A second way outbreeding depression can occur is by the breakdown of biochemical or physiological compatibilities between genes in the different populations. Within local, isolated populations, alleles are selected for their positive, overall effects on the local genetic background. Due to nonadditive gene action, the same genes may have rather different average effects in different genetic backgrounds--hence, the potential evolution of locally coadapted gene complexes.
In other words, individuals from Population A will tend to have genes selected for the quality of combining well with gene combinations common in Population A. However, genes found in Population A will not have been selected for the quality of crossing well with genes common in Population B. Therefore outbreeding can undermine vitality by reducing positive epistasis and/or increasing negative epistasis.
However, it is critical to understand that reduced inbreeding depression in first generation hybrids can, in some circumstances, be strong enough to more than make up for outbreeding depression. This is why farmers keep purebred strains for the purpose of outcrossing (while not usually breeding the hybrids).

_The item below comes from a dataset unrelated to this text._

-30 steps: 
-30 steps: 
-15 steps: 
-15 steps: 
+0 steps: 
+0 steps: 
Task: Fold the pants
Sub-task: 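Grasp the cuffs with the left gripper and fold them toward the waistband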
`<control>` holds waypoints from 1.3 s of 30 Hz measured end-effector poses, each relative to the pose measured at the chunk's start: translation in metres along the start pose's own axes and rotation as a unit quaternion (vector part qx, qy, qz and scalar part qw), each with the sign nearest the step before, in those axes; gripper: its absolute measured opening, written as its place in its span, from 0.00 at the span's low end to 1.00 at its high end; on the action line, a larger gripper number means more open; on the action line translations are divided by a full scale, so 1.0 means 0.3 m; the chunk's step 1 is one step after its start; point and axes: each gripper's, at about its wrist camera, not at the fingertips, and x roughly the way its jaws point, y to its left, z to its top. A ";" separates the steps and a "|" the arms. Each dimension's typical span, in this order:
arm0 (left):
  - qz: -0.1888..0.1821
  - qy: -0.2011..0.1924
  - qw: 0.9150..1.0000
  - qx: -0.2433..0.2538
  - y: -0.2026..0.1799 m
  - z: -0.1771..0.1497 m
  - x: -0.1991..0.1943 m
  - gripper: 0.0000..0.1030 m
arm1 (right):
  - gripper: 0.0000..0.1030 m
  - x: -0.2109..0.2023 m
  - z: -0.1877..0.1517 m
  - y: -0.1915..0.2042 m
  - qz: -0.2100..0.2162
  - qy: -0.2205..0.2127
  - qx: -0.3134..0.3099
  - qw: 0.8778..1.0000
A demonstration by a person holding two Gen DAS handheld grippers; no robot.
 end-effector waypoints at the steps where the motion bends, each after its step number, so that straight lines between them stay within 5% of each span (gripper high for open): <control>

As a general rule of thumb, hybrid vigor (another way of saying a reduction of inbreeding depression) is strongest in first generation hybrids and gets weaker over time. In contrast, outbreeding depression can be relatively weak in the first generation. But outside the context of ruthless selective pressure, outbreeding depression will increase in power through the further generations as co-adapted gene complexes are broken apart without the forging of new co-adapted gene complexes to take their place.
It is important to keep in mind that these two mechanisms of outbreeding depression can be operating at the same time. However, determining which mechanism is more important in a particular population is very difficult.